What is expected ▸ Whenever a line in the data holds the string "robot", copy that line.

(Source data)
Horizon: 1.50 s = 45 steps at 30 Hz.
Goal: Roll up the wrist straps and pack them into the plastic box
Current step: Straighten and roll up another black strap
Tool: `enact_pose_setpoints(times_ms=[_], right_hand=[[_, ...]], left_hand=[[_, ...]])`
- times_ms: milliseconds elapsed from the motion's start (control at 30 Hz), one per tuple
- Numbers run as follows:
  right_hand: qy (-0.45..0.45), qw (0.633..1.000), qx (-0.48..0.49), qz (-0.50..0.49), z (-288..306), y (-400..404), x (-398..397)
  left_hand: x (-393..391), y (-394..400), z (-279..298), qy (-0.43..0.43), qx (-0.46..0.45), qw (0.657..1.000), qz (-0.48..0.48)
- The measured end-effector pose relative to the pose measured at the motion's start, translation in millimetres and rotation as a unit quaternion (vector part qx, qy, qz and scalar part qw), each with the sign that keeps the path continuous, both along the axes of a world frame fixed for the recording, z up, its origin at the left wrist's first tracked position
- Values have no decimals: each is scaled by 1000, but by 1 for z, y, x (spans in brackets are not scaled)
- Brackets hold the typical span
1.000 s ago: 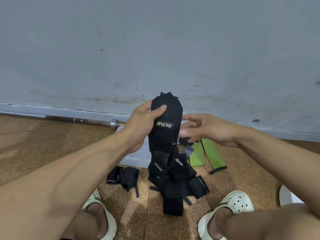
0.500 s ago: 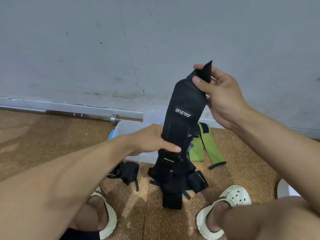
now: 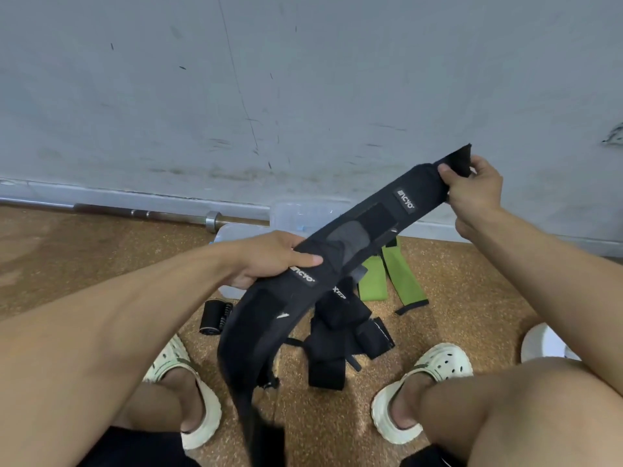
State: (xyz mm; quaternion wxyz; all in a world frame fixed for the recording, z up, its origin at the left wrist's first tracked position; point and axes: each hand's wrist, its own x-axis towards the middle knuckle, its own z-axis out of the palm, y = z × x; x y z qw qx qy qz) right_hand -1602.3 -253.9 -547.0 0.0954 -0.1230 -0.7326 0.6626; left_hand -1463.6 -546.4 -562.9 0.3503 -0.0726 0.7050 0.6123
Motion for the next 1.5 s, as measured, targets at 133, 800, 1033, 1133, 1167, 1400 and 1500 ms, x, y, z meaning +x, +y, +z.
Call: enact_pose_setpoints(times_ms=[133, 800, 1033, 1133, 1167, 1400, 1500], right_hand=[[-6, 998, 21, 52, -5, -7, 6], [-45, 955, 60, 288, 2, -47, 39], [-141, 920, 8, 366, 11, -75, 61], [-156, 918, -57, 360, 17, -85, 69], [-159, 918, -82, 354, 20, -89, 71], [-179, 910, -169, 332, 33, -101, 80], [-155, 929, -59, 330, 34, -99, 81]], left_hand=[[0, 5, -7, 23, -5, 999, 33], [-15, -7, -16, 102, -140, 961, 215], [0, 16, 8, 121, -91, 980, 130], [5, 26, 10, 148, -77, 976, 140], [7, 30, 11, 161, -79, 973, 143], [9, 38, 10, 275, -155, 927, 205], [6, 32, 11, 274, -129, 922, 242]])
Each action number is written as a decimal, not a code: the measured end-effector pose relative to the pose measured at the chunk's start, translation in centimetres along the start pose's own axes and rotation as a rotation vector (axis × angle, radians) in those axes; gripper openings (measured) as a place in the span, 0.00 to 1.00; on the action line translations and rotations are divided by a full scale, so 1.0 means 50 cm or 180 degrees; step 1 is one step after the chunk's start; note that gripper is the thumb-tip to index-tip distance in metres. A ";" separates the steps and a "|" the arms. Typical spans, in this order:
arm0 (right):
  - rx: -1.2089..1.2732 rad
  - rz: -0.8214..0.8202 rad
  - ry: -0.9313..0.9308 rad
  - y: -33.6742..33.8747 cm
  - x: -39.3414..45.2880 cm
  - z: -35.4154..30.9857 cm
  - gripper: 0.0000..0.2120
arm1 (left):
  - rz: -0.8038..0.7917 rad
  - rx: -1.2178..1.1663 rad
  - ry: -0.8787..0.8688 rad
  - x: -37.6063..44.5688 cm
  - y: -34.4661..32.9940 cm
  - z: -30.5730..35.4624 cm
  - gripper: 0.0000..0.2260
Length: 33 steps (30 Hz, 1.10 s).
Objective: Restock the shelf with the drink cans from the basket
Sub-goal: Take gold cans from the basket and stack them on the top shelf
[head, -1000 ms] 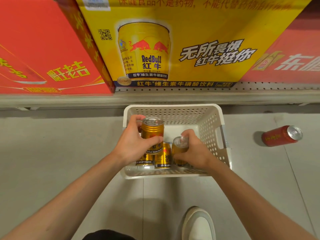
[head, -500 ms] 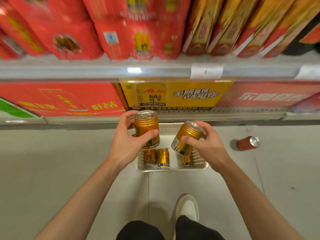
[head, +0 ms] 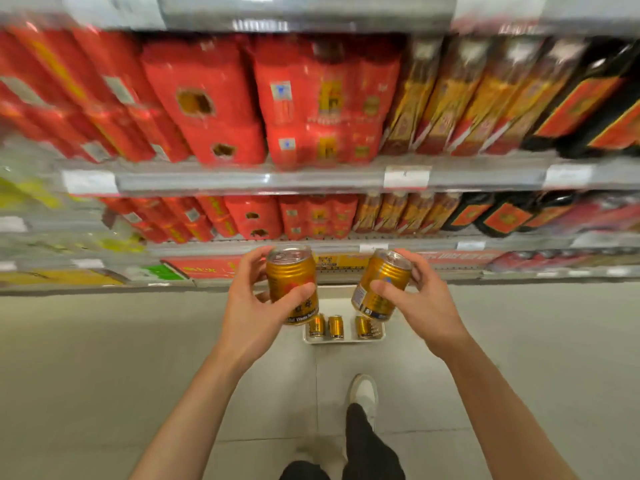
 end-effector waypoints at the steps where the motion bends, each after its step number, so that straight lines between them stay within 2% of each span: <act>1: 0.0012 0.0009 0.0028 0.006 -0.028 -0.050 0.30 | 0.0000 -0.0016 -0.0048 -0.017 0.023 0.048 0.30; 5: 0.0018 0.0035 0.0311 0.028 -0.124 -0.257 0.29 | 0.0106 -0.0130 -0.0330 -0.067 0.108 0.232 0.31; 9: 0.0023 0.0115 0.0699 0.056 -0.173 -0.416 0.30 | 0.0267 -0.0229 -0.0642 -0.088 0.160 0.381 0.27; 14: 0.0056 0.0062 0.1163 0.095 -0.189 -0.584 0.28 | 0.0422 -0.0238 -0.1019 -0.075 0.192 0.540 0.31; 23: -0.0020 0.0034 0.1972 0.149 -0.134 -0.842 0.28 | 0.0698 -0.0371 -0.1765 -0.005 0.201 0.786 0.27; 28: -0.0062 -0.0033 0.2265 0.148 -0.120 -0.951 0.29 | 0.0855 -0.0393 -0.1997 0.034 0.231 0.875 0.30; 33: -0.0232 0.0100 0.2595 0.128 -0.110 -1.058 0.30 | 0.0806 -0.0310 -0.2290 0.089 0.265 0.978 0.31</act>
Point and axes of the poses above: each hand's wrist, its own x-axis towards the middle knuckle, its own y-axis out of the back of the hand, z = x × y, the point moved 1 cm from there along x, towards the middle knuckle
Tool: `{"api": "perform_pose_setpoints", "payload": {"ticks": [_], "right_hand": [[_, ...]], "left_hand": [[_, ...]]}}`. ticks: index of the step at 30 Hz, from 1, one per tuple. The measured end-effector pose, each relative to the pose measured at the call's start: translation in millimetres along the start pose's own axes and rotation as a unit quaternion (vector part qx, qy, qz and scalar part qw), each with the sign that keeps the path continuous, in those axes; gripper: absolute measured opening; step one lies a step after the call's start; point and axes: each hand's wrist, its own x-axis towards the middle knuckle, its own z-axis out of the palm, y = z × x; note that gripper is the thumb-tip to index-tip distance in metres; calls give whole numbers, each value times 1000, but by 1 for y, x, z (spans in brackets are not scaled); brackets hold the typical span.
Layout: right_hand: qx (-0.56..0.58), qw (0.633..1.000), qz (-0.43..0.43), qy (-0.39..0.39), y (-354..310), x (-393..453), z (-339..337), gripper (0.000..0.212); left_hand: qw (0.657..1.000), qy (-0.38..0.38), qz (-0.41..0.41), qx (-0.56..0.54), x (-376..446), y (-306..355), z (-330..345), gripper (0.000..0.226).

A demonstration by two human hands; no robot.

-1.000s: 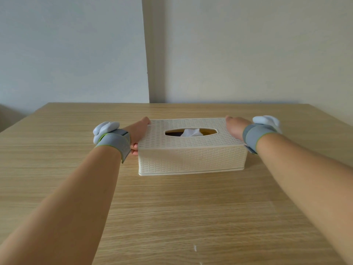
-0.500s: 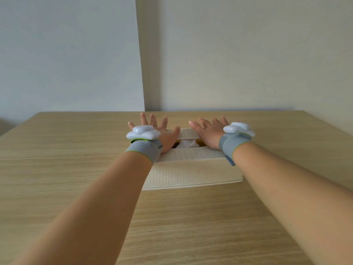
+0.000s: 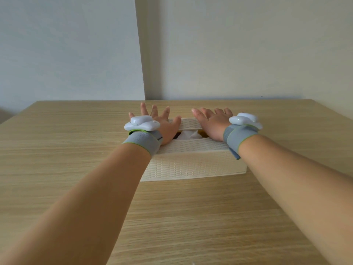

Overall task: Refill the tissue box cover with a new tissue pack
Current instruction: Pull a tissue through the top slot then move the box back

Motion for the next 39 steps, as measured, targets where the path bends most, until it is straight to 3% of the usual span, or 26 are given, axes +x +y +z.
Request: {"api": "perform_pose_setpoints", "payload": {"ticks": [12,21,27,39], "right_hand": [[2,1000,16,-2,1,-5,2,75],[-46,999,15,18,1,12,4,107],[-50,999,11,9,3,10,12,107],[-32,999,-6,33,-9,1,-2,105]], "left_hand": [[1000,11,11,-14,5,-1,5,67],[997,34,69,25,1,4,-13,45],[998,40,49,8,5,1,-4,38],[997,71,7,-43,8,-3,-7,53]]}}
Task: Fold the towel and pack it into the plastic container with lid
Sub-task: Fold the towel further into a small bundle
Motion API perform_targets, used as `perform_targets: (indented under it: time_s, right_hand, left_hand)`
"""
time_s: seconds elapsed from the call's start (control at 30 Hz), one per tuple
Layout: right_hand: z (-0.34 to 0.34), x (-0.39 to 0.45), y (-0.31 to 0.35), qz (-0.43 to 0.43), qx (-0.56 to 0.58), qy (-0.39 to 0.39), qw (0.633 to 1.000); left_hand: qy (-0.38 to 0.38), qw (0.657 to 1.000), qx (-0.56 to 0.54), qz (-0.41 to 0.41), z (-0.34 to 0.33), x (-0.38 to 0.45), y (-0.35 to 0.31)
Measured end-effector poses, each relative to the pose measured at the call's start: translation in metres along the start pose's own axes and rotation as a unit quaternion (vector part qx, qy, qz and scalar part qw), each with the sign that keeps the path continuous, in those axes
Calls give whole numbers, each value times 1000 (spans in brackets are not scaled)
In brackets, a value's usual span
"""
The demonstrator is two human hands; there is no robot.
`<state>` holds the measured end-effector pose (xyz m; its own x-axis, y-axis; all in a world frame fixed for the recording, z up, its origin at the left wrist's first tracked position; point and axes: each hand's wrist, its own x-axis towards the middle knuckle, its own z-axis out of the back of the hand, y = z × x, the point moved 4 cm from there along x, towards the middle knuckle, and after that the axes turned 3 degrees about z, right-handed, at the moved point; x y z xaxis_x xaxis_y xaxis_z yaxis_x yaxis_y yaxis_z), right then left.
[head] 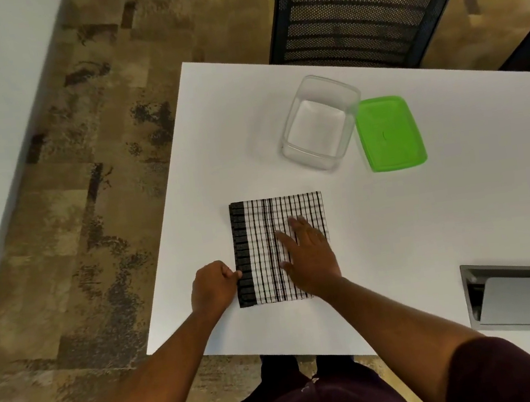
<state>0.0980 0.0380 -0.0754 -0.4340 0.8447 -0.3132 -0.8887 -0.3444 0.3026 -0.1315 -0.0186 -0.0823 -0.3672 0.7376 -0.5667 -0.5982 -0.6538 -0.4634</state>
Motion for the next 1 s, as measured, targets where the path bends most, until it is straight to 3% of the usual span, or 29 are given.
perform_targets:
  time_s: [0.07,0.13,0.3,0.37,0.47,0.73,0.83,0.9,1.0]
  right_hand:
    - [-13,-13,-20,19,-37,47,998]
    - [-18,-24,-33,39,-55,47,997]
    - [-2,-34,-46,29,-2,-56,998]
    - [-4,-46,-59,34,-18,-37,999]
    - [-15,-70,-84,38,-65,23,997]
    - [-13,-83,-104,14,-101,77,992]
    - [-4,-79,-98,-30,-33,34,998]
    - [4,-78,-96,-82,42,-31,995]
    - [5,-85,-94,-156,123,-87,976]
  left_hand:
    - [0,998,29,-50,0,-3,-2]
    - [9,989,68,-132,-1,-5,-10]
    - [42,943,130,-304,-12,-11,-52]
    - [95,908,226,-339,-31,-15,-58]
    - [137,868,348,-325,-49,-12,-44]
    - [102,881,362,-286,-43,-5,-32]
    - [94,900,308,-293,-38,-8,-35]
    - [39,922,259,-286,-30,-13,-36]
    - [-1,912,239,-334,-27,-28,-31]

Task result ▸
A demonstration by two human hands; no robot.
The demonstrator is two human hands; there is no robot.

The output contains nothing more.